Part II is published: The Nitty Gritty of In-Memory Computing can be found here
Not really very long ago the terms In-Memory Computing (IMC) and In-Memory Database (IMDB) seemed to start showing up big time. Although the authors of so many pieces were using the term with authority, I’ll admit being annoyed that I often did not know what they meant. Were we dealing with some company’s new marketing buzzwords or was there some real basis for its use?
With all due respect to you folks and to my editors, I figured if I didn’t know some of you might not know either. So this article represents what I’ve learned in the meantime, not as a guru, but as a techie on a quest.
Even now, while doing the research for this article, I am finding that the term is way too broadly used. Some web sites read something like the following:
- Hey, computing is fast when all of your data is in memory. With In-Memory Computing, you can get all of that work done that used to take hours in a matter of minutes. And, sure, we’ll be glad to sell you more memory to make that happen. We’ll even gladly throw in your favorite buzzwords like Analytics or Big Data.
- Your data is so big that you need scads of commodity systems just to get enough memory. Managing such a massive system takes real skill. Use our In-Memory Computing product and we’ll make this high-performance environment easy to use.
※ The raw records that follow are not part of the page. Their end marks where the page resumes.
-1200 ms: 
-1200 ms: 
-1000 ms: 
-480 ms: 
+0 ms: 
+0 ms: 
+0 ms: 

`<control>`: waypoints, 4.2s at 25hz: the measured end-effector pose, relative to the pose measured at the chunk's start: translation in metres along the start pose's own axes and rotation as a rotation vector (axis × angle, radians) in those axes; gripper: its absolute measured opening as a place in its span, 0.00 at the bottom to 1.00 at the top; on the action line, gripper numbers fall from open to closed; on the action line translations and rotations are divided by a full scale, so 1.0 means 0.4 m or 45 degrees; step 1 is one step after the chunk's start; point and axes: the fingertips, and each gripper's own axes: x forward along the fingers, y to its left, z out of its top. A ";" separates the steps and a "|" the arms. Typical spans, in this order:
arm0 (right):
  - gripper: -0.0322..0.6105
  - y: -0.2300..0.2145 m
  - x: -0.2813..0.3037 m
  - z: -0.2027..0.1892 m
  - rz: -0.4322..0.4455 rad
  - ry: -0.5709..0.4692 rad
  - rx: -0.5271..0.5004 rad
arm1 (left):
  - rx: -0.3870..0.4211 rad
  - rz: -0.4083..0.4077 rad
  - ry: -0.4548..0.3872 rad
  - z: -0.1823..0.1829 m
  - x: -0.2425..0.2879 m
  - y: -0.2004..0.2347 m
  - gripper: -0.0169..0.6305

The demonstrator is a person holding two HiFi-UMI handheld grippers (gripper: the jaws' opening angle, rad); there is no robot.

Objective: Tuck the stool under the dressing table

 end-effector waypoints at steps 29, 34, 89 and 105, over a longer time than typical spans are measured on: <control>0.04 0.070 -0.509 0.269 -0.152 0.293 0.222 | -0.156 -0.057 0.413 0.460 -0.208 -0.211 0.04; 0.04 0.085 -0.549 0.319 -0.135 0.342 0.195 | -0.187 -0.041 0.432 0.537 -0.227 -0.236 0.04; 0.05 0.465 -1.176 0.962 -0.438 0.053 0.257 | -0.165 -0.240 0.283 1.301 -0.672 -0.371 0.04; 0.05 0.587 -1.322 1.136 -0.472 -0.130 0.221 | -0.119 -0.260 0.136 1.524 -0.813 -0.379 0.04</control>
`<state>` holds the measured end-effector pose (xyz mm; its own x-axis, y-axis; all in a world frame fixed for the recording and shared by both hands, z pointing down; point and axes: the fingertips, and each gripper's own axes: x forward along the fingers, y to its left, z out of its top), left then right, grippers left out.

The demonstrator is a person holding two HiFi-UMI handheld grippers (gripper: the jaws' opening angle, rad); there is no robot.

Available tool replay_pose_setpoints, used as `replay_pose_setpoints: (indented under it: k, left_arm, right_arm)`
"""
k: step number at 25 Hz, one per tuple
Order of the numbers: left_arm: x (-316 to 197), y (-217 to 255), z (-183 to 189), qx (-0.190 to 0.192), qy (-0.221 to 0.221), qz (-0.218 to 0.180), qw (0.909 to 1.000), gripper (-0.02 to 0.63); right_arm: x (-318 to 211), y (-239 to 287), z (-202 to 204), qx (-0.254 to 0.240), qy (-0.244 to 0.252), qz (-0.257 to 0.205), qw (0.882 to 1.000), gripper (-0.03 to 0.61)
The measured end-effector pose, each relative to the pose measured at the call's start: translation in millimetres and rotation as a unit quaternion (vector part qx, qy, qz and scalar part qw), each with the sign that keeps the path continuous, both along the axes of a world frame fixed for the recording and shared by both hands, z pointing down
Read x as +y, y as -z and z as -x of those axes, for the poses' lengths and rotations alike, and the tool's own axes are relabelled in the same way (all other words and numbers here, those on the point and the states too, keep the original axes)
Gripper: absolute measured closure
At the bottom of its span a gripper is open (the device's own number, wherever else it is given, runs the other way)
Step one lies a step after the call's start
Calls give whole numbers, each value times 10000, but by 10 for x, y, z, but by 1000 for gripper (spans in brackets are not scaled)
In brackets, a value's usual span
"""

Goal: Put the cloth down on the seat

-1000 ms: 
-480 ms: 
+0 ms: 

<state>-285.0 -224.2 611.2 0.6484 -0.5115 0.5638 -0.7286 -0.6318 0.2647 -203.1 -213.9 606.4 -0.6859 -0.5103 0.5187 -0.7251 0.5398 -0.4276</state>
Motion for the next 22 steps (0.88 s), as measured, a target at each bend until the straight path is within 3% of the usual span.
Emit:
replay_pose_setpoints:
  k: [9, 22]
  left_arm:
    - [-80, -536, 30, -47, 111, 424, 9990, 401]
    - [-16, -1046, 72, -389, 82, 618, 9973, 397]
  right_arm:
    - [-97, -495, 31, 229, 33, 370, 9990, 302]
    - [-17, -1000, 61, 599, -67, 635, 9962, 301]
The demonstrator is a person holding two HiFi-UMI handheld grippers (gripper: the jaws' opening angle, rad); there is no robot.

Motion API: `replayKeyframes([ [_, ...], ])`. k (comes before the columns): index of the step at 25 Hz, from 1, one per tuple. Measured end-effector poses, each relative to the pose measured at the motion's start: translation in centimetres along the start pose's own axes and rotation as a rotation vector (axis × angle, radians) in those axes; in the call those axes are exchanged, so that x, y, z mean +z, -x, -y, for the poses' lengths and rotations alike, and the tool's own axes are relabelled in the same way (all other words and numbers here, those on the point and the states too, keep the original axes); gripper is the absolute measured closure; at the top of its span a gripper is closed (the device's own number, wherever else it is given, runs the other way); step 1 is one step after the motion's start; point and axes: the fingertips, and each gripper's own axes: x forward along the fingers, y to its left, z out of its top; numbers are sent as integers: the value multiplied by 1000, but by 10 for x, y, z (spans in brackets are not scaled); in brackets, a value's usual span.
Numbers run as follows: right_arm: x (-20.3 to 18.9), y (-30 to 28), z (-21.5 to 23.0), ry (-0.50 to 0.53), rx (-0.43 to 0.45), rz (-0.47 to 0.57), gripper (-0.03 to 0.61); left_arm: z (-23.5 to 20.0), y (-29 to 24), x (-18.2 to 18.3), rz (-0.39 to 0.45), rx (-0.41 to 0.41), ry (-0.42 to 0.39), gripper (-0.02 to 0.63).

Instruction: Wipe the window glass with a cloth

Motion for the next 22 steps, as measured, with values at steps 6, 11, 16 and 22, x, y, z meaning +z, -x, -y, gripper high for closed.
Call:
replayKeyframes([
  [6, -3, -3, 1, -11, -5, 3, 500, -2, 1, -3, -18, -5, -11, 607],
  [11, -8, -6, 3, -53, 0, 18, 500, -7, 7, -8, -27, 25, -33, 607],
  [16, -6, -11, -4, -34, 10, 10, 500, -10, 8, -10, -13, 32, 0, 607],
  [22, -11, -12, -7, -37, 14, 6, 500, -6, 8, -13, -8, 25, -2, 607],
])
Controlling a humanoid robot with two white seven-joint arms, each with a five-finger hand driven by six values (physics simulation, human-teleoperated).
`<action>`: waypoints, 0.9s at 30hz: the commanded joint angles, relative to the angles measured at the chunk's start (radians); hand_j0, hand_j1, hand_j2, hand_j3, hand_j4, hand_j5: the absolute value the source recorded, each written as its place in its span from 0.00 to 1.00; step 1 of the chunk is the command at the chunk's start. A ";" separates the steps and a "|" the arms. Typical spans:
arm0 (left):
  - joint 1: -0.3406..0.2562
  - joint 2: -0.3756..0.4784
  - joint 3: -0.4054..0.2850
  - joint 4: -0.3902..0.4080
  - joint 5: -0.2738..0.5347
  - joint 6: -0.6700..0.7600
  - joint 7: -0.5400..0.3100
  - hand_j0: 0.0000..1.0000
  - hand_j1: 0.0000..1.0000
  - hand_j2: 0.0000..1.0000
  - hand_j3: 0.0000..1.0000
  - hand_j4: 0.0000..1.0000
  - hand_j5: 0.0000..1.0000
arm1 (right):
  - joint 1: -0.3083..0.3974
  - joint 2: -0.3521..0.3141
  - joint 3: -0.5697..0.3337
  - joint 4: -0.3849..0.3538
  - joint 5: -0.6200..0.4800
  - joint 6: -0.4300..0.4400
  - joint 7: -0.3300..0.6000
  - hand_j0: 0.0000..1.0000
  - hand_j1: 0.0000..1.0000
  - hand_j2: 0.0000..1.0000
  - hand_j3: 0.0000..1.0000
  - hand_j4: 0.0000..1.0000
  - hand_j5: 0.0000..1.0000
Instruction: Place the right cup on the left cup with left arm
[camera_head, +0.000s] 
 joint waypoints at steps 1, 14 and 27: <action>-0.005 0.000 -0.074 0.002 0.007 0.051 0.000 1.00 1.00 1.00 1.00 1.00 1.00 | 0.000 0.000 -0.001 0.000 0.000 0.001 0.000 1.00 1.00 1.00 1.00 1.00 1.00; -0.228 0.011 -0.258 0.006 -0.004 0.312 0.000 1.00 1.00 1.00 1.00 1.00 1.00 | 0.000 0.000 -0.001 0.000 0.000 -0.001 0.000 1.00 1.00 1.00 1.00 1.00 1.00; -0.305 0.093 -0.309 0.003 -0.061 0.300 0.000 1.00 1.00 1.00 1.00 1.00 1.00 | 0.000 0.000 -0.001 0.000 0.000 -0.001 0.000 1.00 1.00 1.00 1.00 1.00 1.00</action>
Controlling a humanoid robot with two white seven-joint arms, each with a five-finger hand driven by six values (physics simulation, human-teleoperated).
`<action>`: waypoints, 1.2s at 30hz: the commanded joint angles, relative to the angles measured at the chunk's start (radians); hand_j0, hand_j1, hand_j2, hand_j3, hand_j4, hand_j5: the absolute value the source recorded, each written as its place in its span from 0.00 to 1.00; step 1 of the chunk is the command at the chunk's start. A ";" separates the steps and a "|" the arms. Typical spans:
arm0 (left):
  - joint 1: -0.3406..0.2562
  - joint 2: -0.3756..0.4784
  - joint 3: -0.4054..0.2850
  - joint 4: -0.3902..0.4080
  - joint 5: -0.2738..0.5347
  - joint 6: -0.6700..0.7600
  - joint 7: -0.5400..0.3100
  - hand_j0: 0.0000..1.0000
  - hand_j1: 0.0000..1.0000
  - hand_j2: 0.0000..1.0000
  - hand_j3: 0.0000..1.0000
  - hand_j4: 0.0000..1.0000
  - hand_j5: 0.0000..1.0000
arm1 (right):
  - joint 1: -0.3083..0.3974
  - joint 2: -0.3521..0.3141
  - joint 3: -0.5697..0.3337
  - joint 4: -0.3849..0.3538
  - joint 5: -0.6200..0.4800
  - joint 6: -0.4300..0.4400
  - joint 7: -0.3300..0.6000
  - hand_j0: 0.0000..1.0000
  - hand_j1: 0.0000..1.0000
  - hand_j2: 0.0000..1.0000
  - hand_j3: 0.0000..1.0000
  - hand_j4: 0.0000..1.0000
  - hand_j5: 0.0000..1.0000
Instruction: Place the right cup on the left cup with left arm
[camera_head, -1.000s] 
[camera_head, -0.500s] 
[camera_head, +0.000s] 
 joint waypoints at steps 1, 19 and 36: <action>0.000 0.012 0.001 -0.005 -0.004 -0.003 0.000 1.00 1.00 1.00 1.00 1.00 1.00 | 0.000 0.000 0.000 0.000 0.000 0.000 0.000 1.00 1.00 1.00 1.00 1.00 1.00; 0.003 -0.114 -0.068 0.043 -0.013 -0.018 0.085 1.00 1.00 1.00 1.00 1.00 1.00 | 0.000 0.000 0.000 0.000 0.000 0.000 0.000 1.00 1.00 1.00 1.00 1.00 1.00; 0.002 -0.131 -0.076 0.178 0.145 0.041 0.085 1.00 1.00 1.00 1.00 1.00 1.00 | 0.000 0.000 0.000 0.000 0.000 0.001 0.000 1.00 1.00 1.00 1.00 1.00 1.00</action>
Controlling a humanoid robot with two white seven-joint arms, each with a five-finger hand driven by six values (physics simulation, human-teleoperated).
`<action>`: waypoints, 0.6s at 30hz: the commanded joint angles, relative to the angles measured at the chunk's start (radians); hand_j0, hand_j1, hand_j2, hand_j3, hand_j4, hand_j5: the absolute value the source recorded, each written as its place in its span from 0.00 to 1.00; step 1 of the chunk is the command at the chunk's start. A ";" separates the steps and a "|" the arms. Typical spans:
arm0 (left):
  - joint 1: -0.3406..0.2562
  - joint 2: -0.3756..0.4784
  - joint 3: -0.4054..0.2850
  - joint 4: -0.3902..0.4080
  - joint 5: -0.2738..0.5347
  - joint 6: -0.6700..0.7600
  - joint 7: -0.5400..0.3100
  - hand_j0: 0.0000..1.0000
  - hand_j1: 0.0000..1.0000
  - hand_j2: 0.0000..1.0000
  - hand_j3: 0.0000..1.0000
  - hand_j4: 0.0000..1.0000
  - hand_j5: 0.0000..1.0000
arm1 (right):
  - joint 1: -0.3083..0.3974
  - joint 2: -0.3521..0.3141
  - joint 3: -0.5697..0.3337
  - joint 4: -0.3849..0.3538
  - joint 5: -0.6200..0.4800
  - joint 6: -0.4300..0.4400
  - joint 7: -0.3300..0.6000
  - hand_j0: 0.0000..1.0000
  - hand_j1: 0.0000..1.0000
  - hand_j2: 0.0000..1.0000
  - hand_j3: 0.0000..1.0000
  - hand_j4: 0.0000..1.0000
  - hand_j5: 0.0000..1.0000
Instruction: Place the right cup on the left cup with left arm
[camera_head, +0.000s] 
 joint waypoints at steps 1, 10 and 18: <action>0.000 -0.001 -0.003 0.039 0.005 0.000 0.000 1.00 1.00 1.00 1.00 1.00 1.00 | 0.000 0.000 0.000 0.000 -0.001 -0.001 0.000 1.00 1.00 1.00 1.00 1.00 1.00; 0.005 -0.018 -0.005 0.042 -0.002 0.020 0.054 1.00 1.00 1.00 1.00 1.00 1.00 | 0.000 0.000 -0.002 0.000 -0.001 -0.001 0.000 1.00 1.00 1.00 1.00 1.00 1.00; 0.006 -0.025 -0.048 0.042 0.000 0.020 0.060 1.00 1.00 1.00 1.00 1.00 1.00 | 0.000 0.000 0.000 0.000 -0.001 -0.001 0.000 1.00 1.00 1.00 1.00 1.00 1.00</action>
Tongue-in-cheek, sure, but I think I am finding that there is some real technical basis to both of these uses and many more. So this article’s purpose is to try to explain the underlying, often pre-existing concepts – many of them quite diverse – that seem to make up this notion of In-Memory Computing.
Some History First
Any time that some author starts a section titled Some History First, you automatically ought to know that the concepts being discussed are really not all that new. At some level, as you will be seeing, IMC is like a whole bunch of old but good ideas thrown into a single box. IMC as a whole, though, is relatively new and that resulting box does seem like more than the sum of its pieces.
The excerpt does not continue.